*YOUR TASK*.
The line containing "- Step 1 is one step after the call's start" marks the end: write out exactly every line from the first line of the data below through that line, and only those.

*PROVIDED MATERIAL*.
+++++

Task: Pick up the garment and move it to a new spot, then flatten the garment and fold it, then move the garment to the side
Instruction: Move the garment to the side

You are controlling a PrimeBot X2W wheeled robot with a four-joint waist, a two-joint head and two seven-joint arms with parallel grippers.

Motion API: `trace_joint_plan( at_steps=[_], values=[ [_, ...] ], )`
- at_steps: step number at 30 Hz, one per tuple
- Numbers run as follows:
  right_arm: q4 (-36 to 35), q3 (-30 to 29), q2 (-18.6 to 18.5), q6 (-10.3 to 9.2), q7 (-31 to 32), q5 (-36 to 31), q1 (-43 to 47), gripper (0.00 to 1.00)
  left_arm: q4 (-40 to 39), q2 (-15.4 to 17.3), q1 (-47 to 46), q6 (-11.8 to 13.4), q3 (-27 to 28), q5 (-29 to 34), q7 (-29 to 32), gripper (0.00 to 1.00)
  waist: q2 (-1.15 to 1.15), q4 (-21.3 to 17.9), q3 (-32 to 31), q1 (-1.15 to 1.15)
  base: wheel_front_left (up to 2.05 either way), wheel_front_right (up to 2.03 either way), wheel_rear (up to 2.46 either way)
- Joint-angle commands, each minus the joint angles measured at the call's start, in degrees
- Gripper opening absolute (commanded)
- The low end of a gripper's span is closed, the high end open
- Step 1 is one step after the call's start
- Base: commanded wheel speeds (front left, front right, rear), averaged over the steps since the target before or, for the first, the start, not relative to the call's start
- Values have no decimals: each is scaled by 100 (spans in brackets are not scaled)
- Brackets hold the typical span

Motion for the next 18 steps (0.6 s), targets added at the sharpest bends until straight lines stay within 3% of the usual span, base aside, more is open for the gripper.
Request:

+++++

*WRITTEN SOLUTION*.
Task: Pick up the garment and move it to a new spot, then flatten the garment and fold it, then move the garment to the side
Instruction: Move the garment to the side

You are controlling a PrimeBot X2W wheeled robot with a four-joint waist, a two-joint head and two seven-joint arms with parallel grippers.

Motion API: `trace_joint_plan( at_steps=[_], values=[ [_, ...] ], )`
- at_steps: step number at 30 Hz, one per tuple
- Numbers run as follows:
  right_arm: q4 (-36 to 35), q3 (-30 to 29), q2 (-18.6 to 18.5), q6 (-10.3 to 9.2), q7 (-31 to 32), q5 (-36 to 31), q1 (-43 to 47), gripper (0.00 to 1.00)
  left_arm: q4 (-40 to 39), q2 (-15.4 to 17.3), q1 (-47 to 46), q6 (-11.8 to 13.4), q3 (-27 to 28), q5 (-29 to 34), q7 (-29 to 32), gripper (0.00 to 1.00)
  waist: q2 (-1.15 to 1.15), q4 (-21.3 to 17.9), q3 (-32 to 31), q1 (-1.15 to 1.15)
  base: wheel_front_left (up to 2.05 either way), wheel_front_right (up to 2.03 either way), wheel_rear (up to 2.46 either way)
- Joint-angle commands, each minus the joint angles measured at the call's start, in degrees
- Gripper opening absolute (commanded)
- The low end of a gripper's span is closed, the high end open
- Step 1 is one step after the call's start

Nothing more remains in this exercise.